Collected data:
=== Begin Enclosure ===
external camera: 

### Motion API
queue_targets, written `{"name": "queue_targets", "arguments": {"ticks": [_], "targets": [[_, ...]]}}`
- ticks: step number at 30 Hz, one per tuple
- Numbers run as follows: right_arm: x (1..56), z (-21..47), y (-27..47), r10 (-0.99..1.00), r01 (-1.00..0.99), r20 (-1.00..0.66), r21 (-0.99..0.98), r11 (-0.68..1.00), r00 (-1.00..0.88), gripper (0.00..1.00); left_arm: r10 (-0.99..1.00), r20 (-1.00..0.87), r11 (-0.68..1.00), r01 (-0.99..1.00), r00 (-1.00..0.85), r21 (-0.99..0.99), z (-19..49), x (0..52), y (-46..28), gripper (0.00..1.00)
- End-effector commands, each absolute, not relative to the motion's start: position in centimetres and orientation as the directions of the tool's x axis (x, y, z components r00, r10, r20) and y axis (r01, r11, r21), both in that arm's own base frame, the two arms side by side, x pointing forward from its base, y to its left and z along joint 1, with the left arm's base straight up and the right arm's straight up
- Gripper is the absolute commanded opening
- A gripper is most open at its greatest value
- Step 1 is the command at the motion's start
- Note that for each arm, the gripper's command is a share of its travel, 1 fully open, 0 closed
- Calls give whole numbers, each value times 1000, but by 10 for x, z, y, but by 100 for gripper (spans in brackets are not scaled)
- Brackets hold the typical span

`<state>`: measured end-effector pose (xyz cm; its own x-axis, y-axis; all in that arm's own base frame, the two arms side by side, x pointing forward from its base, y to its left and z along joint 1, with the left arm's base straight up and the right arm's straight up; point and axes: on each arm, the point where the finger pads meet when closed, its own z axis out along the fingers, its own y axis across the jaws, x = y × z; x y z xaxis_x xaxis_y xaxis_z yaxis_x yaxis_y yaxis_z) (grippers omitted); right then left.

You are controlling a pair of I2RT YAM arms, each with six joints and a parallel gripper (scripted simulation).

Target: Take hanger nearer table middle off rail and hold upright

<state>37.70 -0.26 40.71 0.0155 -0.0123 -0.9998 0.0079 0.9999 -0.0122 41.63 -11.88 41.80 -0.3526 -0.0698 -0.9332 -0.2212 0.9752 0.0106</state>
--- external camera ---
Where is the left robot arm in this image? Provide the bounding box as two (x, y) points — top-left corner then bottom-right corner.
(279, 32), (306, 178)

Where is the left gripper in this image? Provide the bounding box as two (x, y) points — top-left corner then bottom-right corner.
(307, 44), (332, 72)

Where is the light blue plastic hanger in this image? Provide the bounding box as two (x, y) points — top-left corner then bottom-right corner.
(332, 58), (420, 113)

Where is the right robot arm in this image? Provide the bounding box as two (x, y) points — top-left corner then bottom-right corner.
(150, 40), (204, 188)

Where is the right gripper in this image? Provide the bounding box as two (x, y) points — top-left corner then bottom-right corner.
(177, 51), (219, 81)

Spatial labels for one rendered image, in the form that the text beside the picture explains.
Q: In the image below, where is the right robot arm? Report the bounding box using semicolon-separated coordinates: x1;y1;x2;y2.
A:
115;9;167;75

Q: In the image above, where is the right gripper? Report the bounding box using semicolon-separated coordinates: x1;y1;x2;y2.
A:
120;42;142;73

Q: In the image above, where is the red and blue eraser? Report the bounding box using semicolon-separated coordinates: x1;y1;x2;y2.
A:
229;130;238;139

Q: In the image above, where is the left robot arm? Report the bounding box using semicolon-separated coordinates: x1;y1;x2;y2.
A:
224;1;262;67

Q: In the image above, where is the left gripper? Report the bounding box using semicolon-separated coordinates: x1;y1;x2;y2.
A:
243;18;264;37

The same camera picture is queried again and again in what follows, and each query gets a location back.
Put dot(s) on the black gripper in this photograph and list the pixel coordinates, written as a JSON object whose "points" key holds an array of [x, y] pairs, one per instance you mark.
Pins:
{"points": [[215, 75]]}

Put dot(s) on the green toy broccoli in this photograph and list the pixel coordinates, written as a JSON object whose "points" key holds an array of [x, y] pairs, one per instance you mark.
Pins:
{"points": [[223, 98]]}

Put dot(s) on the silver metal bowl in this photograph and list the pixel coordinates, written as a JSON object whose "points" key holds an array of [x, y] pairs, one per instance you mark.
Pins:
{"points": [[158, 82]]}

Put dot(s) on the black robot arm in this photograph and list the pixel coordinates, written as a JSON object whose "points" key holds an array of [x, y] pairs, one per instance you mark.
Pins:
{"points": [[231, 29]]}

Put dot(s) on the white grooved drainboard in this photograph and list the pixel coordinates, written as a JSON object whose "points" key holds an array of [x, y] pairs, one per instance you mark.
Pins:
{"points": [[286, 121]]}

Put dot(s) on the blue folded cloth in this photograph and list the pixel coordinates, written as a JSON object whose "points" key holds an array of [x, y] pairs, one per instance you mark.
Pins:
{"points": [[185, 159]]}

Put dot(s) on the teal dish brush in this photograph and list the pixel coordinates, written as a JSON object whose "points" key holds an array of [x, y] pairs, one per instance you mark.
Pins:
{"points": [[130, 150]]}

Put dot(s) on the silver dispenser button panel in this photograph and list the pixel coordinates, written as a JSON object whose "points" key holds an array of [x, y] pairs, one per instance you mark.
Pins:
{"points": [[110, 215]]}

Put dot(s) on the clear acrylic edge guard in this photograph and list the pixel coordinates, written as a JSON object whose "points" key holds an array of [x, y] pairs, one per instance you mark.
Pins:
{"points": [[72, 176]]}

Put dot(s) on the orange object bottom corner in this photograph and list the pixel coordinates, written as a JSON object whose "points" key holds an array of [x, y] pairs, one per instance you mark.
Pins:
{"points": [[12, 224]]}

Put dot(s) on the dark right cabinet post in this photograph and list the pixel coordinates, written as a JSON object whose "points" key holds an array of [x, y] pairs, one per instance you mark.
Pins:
=== End Enclosure ===
◆ **TASK INSTRUCTIONS**: Reproduce every entry above so that each one matches its source exactly.

◆ **YOUR RESPONSE**:
external camera: 

### Motion API
queue_targets, written `{"name": "queue_targets", "arguments": {"ticks": [_], "targets": [[_, ...]]}}`
- ticks: step number at 30 Hz, one per tuple
- Numbers run as follows: right_arm: x (1..56), z (-21..47), y (-27..47), r10 (-0.99..1.00), r01 (-1.00..0.99), r20 (-1.00..0.66), r21 (-0.99..0.98), r11 (-0.68..1.00), r00 (-1.00..0.88), gripper (0.00..1.00); left_arm: r10 (-0.99..1.00), r20 (-1.00..0.87), r11 (-0.68..1.00), r01 (-0.99..1.00), r00 (-1.00..0.85), r21 (-0.99..0.99), z (-19..49), x (0..52), y (-46..28), gripper (0.00..1.00)
- End-effector commands, each absolute, not relative to the motion's start: position in centimetres and orientation as the directions of the tool's x axis (x, y, z components r00, r10, r20) and y axis (r01, r11, r21), both in that arm's own base frame, the two arms side by side, x pointing forward from its base, y to its left and z along joint 1, with the left arm's base straight up and the right arm's straight up
- Gripper is the absolute commanded opening
- A gripper is most open at its greatest value
- Step 1 is the command at the motion's start
- Note that for each arm, the gripper's command is a share of its travel, 1 fully open, 0 closed
- Calls give whole numbers, each value times 1000, but by 10 for x, z, y, but by 100 for gripper (spans in brackets are not scaled)
- Brackets hold the typical span

`<state>`: measured end-effector pose (xyz cm; its own x-axis, y-axis; all in that arm's own base frame, the two arms side by side, x pointing forward from its base, y to its left and z along joint 1, with the left arm's base straight up and the right arm's straight up; point and axes: on each arm, the point where the finger pads meet when closed, its own z axis out along the fingers, its own y axis across the jaws, x = y × z; x y z xaxis_x xaxis_y xaxis_z yaxis_x yaxis_y yaxis_z) (grippers omitted); right then left.

You are controlling a pair of I2RT YAM arms, each with six joints and a parallel gripper (scripted simulation).

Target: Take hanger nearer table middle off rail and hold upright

<state>37.70 -0.26 40.71 0.0155 -0.0123 -0.9998 0.0079 0.9999 -0.0122 41.63 -11.88 41.80 -0.3526 -0.0698 -0.9332 -0.2212 0.9752 0.0106</state>
--- external camera ---
Where is the left robot arm in this image? Provide the bounding box as two (x, y) points — top-left corner then bottom-right corner.
(279, 32), (306, 178)

Where is the left gripper in this image? Provide the bounding box as two (x, y) points — top-left corner then bottom-right corner.
(307, 44), (332, 72)

Where is the light blue plastic hanger in this image? Provide the bounding box as two (x, y) points — top-left corner then bottom-right corner.
(332, 58), (420, 113)

Where is the right robot arm in this image? Provide the bounding box as two (x, y) points — top-left corner then bottom-right corner.
(150, 40), (204, 188)

Where is the right gripper in this image? Provide the bounding box as two (x, y) points — top-left corner then bottom-right corner.
(177, 51), (219, 81)

Spatial labels for one rendered image, in the form that the text beside the picture explains.
Q: In the image below, where is the right robot arm? Report the bounding box using semicolon-separated coordinates: x1;y1;x2;y2.
A:
115;9;167;75

Q: In the image above, where is the right gripper? Report the bounding box using semicolon-separated coordinates: x1;y1;x2;y2.
A:
120;42;142;73

Q: In the image above, where is the red and blue eraser? Report the bounding box using semicolon-separated coordinates: x1;y1;x2;y2.
A:
229;130;238;139

Q: In the image above, where is the left robot arm? Report the bounding box using semicolon-separated coordinates: x1;y1;x2;y2.
A:
224;1;262;67

Q: In the image above, where is the left gripper? Report the bounding box using semicolon-separated coordinates: x1;y1;x2;y2.
A:
243;18;264;37

The same camera picture is queried again and again in what follows, and each query gets a location back.
Put dot(s) on the black gripper in this photograph and list the pixel coordinates, written as a JSON object whose "points" key holds an array of [x, y] pairs, one per instance you mark.
Pins:
{"points": [[215, 75]]}

Put dot(s) on the green toy broccoli in this photograph and list the pixel coordinates, written as a JSON object whose "points" key holds an array of [x, y] pairs, one per instance you mark.
Pins:
{"points": [[223, 98]]}

Put dot(s) on the silver metal bowl in this photograph and list the pixel coordinates, written as a JSON object whose "points" key holds an array of [x, y] pairs, one per instance you mark.
Pins:
{"points": [[158, 82]]}

Put dot(s) on the black robot arm in this photograph and list the pixel coordinates, written as a JSON object whose "points" key holds an array of [x, y] pairs, one per instance you mark.
Pins:
{"points": [[231, 29]]}

Put dot(s) on the white grooved drainboard in this photograph and list the pixel coordinates, written as a JSON object whose "points" key holds an array of [x, y] pairs, one per instance you mark.
Pins:
{"points": [[286, 121]]}

Put dot(s) on the blue folded cloth in this photograph and list the pixel coordinates, written as a JSON object whose "points" key holds an array of [x, y] pairs, one per instance you mark.
Pins:
{"points": [[185, 159]]}

Put dot(s) on the teal dish brush in this photograph and list the pixel coordinates, written as a JSON object whose "points" key holds an array of [x, y] pairs, one per instance you mark.
Pins:
{"points": [[130, 150]]}

Put dot(s) on the silver dispenser button panel in this photograph and list the pixel coordinates, written as a JSON object whose "points" key holds an array of [x, y] pairs, one per instance you mark.
Pins:
{"points": [[110, 215]]}

Put dot(s) on the clear acrylic edge guard in this photograph and list the pixel coordinates, written as a JSON object whose "points" key holds an array of [x, y] pairs, one per instance you mark.
Pins:
{"points": [[72, 176]]}

Put dot(s) on the orange object bottom corner in this photograph and list the pixel coordinates, written as a JSON object whose "points" key holds an array of [x, y] pairs, one per instance you mark.
Pins:
{"points": [[12, 224]]}

Put dot(s) on the dark right cabinet post in this photograph and list the pixel coordinates, written as a JSON object whose "points" key holds an array of [x, y] pairs, one per instance you mark.
Pins:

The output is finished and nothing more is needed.